He GSK (LSE:GSK) share price appears to have gained some momentum in the last six months, rising over 15%. Half of this growth occurred in 2024 alone.
Even after this share price rise, I think the stock looks pretty cheap. For this reason, I'm debating whether to add this UK pharma stock to my portfolio today.
Valuation and dividends
One of the main drivers of my interest in GSK stock is its low valuation. Currently trading with a price-to-earnings (P/E) ratio of less than 10, the stock looks cheap to me. For context, the FTSE 100 The average P/E ratio is usually around 14.
Looking at GSK's competitors, the stock appears to be an even better value. For example, Pfizer traders with a P/E multiple of 72 and AstraZeneca It trades on a P/E multiple of 35. More broadly, the pharmaceutical sector average is around 22. Looking at these numbers reinforces my thesis that the stock is severely undervalued.
In addition to the low valuation, GSK offers a healthy dividend yield of 3.5%. While this isn't the highest on Footise by any measure, it's still more than you could expect to earn on any savings account. What's more, dividend payments give me the ability to earn passive income for my portfolio, which I can reinvest to increase my returns.
Positive results
Yesterday, GSK released its fourth quarter and full-year 2023 results. Total sales increased 5% year-over-year and operating profit increased 12%. These are excellent indicators of positive business performance.
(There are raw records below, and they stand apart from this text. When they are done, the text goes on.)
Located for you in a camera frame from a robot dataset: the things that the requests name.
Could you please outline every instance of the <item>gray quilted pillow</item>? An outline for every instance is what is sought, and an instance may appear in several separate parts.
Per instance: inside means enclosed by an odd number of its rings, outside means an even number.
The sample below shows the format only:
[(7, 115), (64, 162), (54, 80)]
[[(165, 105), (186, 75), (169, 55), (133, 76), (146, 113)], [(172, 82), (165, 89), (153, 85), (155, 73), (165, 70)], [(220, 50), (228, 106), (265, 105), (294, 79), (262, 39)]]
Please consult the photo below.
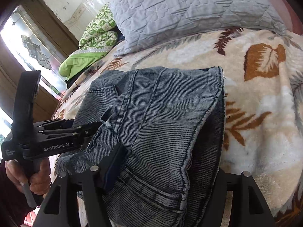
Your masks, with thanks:
[(286, 31), (268, 0), (113, 0), (109, 6), (126, 40), (117, 54), (233, 26)]

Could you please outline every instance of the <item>lime green fabric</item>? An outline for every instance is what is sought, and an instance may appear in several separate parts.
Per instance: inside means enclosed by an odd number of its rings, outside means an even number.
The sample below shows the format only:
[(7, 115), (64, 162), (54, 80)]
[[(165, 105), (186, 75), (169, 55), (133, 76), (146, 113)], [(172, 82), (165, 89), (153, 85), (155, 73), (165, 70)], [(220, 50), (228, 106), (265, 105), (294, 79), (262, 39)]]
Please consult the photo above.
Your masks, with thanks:
[(103, 58), (117, 42), (118, 35), (110, 31), (116, 26), (108, 5), (104, 5), (84, 31), (79, 50), (73, 52), (60, 66), (59, 74), (71, 79), (78, 72)]

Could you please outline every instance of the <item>metal screw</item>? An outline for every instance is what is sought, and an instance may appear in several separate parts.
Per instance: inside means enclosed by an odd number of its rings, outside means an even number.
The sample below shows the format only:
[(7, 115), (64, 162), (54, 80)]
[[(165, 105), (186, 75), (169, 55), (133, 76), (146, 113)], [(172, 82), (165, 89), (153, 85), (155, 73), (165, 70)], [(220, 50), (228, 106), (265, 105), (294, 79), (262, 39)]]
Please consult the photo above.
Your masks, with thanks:
[(63, 177), (66, 177), (66, 175), (67, 175), (66, 172), (61, 172), (61, 173), (59, 174), (59, 177), (63, 178)]
[(98, 166), (92, 166), (92, 167), (90, 168), (90, 170), (91, 170), (92, 172), (96, 172), (96, 171), (99, 170), (99, 167), (98, 167)]
[(243, 175), (244, 175), (245, 177), (250, 177), (250, 176), (251, 176), (250, 172), (248, 172), (248, 171), (243, 172)]

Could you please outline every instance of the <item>hand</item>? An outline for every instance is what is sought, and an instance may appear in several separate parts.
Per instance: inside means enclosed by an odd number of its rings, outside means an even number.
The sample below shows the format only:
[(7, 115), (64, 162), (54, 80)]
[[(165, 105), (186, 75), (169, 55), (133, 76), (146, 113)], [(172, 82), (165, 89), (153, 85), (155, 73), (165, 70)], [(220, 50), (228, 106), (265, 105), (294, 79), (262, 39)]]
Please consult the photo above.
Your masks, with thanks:
[[(21, 183), (27, 183), (23, 168), (14, 160), (5, 162), (6, 174), (9, 180), (13, 182), (16, 188), (23, 193)], [(50, 189), (50, 178), (51, 168), (49, 167), (49, 159), (44, 158), (40, 164), (40, 171), (34, 174), (29, 182), (31, 186), (29, 187), (32, 192), (36, 195), (45, 195)]]

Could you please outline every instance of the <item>dark sleeve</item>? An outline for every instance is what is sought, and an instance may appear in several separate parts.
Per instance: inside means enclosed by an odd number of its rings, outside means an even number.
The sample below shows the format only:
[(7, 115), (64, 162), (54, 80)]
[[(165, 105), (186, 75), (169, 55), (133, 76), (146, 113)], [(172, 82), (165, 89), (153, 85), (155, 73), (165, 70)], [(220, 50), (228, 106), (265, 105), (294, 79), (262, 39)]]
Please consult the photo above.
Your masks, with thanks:
[(0, 204), (5, 208), (7, 214), (10, 215), (9, 218), (18, 226), (23, 224), (25, 216), (34, 210), (34, 208), (30, 208), (27, 205), (25, 195), (20, 193), (8, 179), (4, 161), (0, 163)]

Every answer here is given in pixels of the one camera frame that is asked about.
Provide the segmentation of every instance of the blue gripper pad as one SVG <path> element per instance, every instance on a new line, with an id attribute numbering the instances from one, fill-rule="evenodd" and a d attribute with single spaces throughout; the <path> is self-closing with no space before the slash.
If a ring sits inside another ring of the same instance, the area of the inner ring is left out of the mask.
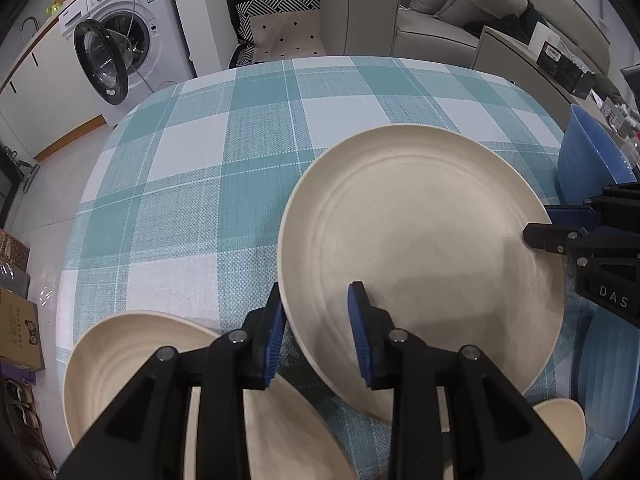
<path id="1" fill-rule="evenodd" d="M 349 321 L 351 322 L 351 332 L 353 333 L 353 341 L 356 345 L 356 355 L 358 356 L 358 365 L 360 366 L 360 375 L 371 386 L 373 378 L 373 352 L 367 333 L 362 322 L 360 313 L 360 305 L 353 290 L 353 285 L 349 285 L 347 292 L 347 310 L 349 311 Z"/>
<path id="2" fill-rule="evenodd" d="M 264 386 L 269 386 L 271 380 L 276 375 L 276 368 L 278 368 L 278 359 L 280 357 L 280 348 L 282 346 L 282 336 L 284 334 L 285 325 L 284 308 L 282 302 L 278 303 L 275 316 L 273 317 L 273 323 L 271 325 L 271 331 L 269 332 L 269 339 L 264 346 L 264 370 L 262 371 L 262 378 L 264 380 Z"/>

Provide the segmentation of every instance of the kitchen counter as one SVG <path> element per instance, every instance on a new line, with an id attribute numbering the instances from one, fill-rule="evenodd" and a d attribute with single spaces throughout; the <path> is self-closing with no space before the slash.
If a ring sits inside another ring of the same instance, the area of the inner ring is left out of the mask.
<path id="1" fill-rule="evenodd" d="M 65 9 L 68 2 L 71 2 L 71 1 L 72 0 L 65 1 L 65 3 L 63 4 L 62 7 L 60 7 L 58 12 L 56 12 L 53 16 L 49 17 L 49 19 L 46 22 L 44 22 L 44 24 L 27 42 L 24 48 L 20 51 L 20 54 L 18 54 L 18 57 L 15 58 L 15 61 L 12 63 L 11 68 L 7 72 L 6 76 L 2 78 L 2 84 L 0 85 L 0 92 L 4 89 L 5 86 L 7 86 L 7 84 L 9 83 L 9 79 L 11 79 L 11 76 L 14 75 L 16 69 L 20 66 L 20 63 L 24 61 L 24 58 L 26 58 L 29 55 L 29 53 L 33 50 L 33 47 L 36 46 L 38 42 L 44 37 L 44 35 L 47 34 L 56 25 L 56 23 L 58 22 L 58 16 L 60 15 L 60 12 L 62 12 Z"/>

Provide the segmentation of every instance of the cabinet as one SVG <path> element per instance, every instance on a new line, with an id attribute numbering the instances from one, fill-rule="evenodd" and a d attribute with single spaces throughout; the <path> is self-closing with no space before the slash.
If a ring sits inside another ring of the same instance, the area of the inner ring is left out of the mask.
<path id="1" fill-rule="evenodd" d="M 569 94 L 538 66 L 536 57 L 527 45 L 498 30 L 490 27 L 482 30 L 471 68 L 499 75 L 522 88 L 546 110 L 562 130 L 569 121 L 571 104 L 577 104 L 587 110 L 607 131 L 609 130 L 607 120 L 593 99 L 580 99 Z"/>
<path id="2" fill-rule="evenodd" d="M 66 110 L 73 128 L 102 113 L 104 101 L 89 83 L 76 56 L 73 37 L 70 40 L 54 27 L 42 38 L 38 62 L 45 67 L 52 88 L 61 91 L 62 107 Z"/>
<path id="3" fill-rule="evenodd" d="M 7 82 L 0 111 L 31 156 L 101 114 L 100 96 L 57 27 L 38 40 Z"/>

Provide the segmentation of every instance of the sofa armrest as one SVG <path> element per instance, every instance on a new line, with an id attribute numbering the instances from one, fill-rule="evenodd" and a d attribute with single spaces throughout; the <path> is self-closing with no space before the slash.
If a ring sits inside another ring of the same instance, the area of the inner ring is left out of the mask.
<path id="1" fill-rule="evenodd" d="M 320 0 L 329 56 L 391 56 L 400 0 Z"/>

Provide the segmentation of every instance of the wall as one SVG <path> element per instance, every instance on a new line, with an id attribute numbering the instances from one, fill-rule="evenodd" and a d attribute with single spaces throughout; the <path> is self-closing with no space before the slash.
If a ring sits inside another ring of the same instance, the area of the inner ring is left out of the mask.
<path id="1" fill-rule="evenodd" d="M 175 3 L 196 74 L 226 70 L 238 46 L 226 0 L 175 0 Z"/>
<path id="2" fill-rule="evenodd" d="M 0 80 L 4 81 L 15 58 L 18 57 L 20 51 L 24 48 L 24 45 L 29 41 L 31 36 L 36 33 L 36 28 L 32 20 L 25 23 L 24 30 L 20 31 L 22 21 L 27 16 L 35 16 L 38 24 L 42 26 L 49 17 L 47 15 L 47 7 L 49 7 L 53 1 L 54 0 L 29 0 L 29 3 L 27 3 L 15 20 L 14 25 L 9 30 L 6 38 L 4 38 L 2 45 L 0 45 Z"/>
<path id="3" fill-rule="evenodd" d="M 600 25 L 601 30 L 610 41 L 609 79 L 618 87 L 622 97 L 629 104 L 634 104 L 631 88 L 626 84 L 620 69 L 640 62 L 640 50 L 631 38 L 629 31 L 608 0 L 576 0 L 580 6 Z"/>
Investors appeared to have reacted positively to the news, with shares soaring more than 3% after the market opened.
Looking ahead, chief executive Emma Walmsley said: “We expect to deliver another year of significant sales and profit growth in 2024.”. Specifically, the company expects sales growth of between 5% and 7%, with operating profits increasing by 7% to 10%.
Dividends are also expected to increase to 60 pence per share, which will help boost the yield so important for investors looking to generate passive income.
Rocky road ahead
One risk I do see for GSK is the high interest rate environment. The typical pharmaceutical industry model is to raise capital from outside investors to finance rounds of clinical trials of new drugs.
The problem is that when interest rates are higher, it is harder for funds to raise capital from investors. This could slow down the progress of drug development and ultimately translate into lower profits for companies like GSK.
Would you buy now?
I think GSK stock is very undervalued compared to the broader market. In addition to this, encouraging results and a positive outlook enhance the investment case. For these reasons, I would buy GSK stock if I had extra money today.